= ACTION ITEM =
Below are lines of data, and only some are wanted. Please repeat exactly those from the line that has "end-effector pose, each" through the line that has "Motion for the".

= PROVIDED DATA =
_ _ _ _
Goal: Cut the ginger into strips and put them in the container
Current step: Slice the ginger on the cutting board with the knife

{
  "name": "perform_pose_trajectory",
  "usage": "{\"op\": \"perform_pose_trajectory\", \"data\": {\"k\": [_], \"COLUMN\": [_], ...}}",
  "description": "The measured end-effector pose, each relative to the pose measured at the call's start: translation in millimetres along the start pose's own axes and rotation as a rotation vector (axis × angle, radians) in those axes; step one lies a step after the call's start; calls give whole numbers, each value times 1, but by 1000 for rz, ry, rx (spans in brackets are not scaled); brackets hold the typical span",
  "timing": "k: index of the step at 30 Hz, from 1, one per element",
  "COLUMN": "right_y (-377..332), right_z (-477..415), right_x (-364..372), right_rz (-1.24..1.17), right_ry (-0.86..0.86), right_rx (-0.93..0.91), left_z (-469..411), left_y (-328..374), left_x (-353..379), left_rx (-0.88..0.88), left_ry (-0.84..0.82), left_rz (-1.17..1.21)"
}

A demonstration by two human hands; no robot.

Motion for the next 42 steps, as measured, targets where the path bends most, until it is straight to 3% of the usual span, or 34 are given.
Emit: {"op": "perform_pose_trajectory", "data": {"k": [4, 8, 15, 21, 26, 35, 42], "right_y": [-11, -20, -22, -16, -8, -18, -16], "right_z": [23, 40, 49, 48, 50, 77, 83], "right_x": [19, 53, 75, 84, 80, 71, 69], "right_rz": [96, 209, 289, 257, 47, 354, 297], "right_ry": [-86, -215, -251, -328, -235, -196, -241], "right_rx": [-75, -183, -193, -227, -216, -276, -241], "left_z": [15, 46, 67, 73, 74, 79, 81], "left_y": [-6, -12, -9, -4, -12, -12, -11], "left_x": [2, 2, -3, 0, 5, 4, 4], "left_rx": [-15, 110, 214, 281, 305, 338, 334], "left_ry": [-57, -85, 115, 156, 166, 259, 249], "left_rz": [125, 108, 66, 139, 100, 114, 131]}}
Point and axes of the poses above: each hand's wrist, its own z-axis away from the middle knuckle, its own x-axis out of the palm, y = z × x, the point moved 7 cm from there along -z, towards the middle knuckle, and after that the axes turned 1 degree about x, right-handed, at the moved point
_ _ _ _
= ANSWER SECTION =
  "description": "The measured end-effector pose, each relative to the pose measured at the call's start: translation in millimetres along the start pose's own axes and rotation as a rotation vector (axis × angle, radians) in those axes; step one lies a step after the call's start; calls give whole numbers, each value times 1, but by 1000 for rz, ry, rx (spans in brackets are not scaled); brackets hold the typical span",
  "timing": "k: index of the step at 30 Hz, from 1, one per element",
  "COLUMN": "right_y (-377..332), right_z (-477..415), right_x (-364..372), right_rz (-1.24..1.17), right_ry (-0.86..0.86), right_rx (-0.93..0.91), left_z (-469..411), left_y (-328..374), left_x (-353..379), left_rx (-0.88..0.88), left_ry (-0.84..0.82), left_rz (-1.17..1.21)"
}

A demonstration by two human hands; no robot.

Motion for the next 42 steps, as measured, targets where the path bends most, until it is straight to 3% of the usual span, or 34 are given.

The output is complete as it stands.